* [Assignment] The number of lines holding "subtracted" is all you should give; count them in the records below.
Data for analysis Start Marker
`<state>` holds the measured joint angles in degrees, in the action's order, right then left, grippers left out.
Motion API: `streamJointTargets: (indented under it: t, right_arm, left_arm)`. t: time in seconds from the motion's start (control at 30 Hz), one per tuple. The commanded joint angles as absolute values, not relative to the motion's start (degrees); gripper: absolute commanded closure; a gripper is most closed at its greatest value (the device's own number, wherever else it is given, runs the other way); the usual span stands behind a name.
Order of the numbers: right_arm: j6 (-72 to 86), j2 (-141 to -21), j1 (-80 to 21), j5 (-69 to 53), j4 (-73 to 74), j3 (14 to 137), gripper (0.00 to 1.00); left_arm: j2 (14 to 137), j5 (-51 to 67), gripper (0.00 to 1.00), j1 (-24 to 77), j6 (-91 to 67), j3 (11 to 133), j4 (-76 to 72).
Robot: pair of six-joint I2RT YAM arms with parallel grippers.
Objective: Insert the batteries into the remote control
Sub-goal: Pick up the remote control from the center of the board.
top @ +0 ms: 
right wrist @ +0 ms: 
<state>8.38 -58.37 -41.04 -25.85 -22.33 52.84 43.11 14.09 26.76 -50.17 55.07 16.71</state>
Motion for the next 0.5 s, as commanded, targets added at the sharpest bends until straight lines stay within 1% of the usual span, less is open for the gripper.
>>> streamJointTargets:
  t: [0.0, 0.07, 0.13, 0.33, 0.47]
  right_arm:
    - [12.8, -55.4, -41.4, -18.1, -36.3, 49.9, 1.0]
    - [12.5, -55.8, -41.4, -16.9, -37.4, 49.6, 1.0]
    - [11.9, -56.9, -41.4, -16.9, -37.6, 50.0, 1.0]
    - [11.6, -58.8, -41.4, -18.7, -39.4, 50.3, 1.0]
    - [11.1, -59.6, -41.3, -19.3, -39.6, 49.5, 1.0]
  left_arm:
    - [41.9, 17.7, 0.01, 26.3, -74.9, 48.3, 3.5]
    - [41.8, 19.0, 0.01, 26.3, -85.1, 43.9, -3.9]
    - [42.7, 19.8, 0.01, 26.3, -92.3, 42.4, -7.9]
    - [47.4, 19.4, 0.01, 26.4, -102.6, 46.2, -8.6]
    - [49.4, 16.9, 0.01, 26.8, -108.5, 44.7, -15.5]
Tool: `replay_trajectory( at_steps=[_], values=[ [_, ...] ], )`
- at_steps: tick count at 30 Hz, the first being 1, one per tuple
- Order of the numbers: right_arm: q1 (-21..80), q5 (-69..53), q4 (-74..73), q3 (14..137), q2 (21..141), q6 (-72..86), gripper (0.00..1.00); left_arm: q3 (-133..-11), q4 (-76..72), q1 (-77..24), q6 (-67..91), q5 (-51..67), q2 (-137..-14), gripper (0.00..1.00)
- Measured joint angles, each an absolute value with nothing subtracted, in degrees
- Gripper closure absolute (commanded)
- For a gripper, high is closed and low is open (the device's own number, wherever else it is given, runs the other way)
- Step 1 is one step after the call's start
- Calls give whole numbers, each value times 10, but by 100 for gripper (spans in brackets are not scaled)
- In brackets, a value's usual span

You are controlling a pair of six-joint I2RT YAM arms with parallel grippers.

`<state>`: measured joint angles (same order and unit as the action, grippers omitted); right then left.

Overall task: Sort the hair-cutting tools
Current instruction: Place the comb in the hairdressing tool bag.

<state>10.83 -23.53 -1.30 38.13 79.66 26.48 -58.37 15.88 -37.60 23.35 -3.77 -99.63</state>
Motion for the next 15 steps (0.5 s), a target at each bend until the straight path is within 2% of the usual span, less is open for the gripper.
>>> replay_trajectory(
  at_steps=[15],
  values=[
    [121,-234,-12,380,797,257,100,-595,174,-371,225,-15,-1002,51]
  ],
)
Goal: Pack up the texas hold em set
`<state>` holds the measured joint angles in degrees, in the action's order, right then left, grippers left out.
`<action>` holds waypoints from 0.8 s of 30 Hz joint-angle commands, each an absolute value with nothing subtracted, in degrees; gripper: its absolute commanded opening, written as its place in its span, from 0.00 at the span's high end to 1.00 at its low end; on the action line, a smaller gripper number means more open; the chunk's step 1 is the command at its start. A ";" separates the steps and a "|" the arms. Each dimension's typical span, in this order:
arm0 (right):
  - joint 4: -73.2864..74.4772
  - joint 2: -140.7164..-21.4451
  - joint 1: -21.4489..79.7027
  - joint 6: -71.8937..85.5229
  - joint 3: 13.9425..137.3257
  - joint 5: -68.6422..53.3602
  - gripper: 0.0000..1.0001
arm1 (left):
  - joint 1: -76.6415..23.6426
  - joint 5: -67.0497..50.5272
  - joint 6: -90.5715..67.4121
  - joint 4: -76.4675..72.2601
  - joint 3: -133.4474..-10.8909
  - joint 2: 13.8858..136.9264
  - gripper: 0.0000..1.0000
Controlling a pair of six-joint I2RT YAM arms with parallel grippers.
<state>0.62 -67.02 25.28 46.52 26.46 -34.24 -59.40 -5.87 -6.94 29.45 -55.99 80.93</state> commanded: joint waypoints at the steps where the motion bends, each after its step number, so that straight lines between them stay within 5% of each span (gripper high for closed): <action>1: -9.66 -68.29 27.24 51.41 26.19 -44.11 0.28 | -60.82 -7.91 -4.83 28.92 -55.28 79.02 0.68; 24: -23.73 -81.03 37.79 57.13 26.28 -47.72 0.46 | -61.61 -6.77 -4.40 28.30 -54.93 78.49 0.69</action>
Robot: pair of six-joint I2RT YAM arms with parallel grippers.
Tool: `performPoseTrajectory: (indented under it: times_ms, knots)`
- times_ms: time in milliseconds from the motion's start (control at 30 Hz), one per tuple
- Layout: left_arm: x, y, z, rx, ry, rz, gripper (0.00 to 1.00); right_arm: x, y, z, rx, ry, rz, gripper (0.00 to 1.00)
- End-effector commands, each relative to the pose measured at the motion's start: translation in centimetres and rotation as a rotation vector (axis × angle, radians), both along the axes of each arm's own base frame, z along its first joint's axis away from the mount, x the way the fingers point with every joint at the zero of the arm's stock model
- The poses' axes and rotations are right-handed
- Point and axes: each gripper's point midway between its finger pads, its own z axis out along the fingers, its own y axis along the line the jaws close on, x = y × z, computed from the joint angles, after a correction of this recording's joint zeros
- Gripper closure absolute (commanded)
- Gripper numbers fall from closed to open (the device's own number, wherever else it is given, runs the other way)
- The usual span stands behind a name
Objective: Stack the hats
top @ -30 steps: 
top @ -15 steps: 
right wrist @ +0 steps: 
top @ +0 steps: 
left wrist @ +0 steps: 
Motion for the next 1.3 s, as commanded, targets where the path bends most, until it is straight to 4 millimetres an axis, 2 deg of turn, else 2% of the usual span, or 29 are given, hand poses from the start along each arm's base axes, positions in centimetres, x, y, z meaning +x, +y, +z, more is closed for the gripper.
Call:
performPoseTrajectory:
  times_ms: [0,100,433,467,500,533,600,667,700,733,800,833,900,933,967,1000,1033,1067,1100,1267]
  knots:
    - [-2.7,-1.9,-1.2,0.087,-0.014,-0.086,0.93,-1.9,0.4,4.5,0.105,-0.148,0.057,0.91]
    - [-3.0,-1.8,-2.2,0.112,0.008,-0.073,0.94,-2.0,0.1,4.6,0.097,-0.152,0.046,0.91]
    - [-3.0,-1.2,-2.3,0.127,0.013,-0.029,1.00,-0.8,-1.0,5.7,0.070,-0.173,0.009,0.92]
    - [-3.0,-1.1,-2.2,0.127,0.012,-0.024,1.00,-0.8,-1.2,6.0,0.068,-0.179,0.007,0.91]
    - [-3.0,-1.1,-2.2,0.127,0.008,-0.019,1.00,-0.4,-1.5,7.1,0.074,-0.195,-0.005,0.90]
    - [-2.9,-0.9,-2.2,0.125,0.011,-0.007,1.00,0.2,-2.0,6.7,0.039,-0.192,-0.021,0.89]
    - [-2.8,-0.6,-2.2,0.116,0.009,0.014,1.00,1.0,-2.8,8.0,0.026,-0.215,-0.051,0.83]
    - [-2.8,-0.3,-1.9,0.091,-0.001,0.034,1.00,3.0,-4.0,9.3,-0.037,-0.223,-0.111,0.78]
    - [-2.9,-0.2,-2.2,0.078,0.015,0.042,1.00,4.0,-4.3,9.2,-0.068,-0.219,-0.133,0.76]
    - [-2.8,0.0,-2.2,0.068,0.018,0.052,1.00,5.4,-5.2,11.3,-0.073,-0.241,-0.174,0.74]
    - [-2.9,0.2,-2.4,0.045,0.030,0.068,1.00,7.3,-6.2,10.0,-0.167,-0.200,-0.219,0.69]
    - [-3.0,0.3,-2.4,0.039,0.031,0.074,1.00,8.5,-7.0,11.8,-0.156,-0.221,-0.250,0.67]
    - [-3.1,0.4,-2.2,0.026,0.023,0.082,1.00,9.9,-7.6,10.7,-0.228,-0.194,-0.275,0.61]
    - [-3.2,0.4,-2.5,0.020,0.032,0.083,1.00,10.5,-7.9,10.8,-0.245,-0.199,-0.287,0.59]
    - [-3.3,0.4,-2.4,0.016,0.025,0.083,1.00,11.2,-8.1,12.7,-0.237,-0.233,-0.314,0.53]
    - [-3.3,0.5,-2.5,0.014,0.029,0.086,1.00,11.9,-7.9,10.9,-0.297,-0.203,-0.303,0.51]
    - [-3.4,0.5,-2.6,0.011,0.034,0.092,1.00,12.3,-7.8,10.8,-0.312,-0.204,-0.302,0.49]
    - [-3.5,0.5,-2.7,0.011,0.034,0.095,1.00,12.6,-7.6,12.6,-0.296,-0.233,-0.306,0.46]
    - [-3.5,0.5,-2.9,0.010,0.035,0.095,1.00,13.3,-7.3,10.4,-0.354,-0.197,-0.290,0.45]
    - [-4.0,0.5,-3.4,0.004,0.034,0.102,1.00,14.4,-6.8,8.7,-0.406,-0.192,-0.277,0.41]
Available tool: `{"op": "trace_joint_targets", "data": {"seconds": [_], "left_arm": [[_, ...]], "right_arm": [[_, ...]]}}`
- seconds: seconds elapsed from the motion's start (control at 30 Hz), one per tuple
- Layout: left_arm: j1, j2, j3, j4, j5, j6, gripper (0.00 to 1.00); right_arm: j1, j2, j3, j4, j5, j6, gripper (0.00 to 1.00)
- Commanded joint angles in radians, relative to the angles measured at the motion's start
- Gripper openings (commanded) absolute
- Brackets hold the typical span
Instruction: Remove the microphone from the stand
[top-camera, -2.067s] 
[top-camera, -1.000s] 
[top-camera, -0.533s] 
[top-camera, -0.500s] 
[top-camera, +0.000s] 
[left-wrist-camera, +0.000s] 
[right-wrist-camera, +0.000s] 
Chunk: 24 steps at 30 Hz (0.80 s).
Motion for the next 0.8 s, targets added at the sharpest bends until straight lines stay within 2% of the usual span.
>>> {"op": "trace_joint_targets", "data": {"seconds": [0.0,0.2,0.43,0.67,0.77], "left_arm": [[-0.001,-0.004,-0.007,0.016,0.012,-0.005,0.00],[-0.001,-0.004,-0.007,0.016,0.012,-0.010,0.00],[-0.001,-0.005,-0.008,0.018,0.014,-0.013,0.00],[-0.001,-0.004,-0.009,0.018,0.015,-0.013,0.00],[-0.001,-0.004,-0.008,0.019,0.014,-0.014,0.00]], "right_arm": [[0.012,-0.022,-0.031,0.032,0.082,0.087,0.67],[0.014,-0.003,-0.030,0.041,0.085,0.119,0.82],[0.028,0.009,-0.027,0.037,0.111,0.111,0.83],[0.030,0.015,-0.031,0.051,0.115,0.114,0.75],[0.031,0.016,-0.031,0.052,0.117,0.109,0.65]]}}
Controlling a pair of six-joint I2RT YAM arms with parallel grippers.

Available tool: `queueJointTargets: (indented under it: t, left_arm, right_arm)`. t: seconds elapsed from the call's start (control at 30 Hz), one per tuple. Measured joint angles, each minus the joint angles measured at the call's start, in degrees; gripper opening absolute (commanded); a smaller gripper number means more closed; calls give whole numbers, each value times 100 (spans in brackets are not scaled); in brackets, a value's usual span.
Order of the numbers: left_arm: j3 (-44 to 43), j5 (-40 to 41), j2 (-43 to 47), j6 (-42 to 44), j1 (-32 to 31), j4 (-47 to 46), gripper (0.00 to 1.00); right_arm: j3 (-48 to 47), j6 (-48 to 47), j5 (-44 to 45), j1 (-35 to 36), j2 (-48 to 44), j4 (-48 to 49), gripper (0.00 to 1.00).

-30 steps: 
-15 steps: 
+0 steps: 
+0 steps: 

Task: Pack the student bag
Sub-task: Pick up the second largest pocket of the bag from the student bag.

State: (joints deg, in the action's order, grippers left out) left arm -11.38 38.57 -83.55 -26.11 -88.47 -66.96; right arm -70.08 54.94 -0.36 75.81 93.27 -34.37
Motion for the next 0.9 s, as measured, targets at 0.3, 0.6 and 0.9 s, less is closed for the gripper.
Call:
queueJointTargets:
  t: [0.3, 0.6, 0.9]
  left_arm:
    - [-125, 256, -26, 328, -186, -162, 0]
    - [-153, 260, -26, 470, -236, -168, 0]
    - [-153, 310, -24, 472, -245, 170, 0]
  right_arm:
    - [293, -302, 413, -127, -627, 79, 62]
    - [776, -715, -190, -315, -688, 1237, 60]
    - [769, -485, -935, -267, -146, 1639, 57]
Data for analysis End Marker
* [Solution] 2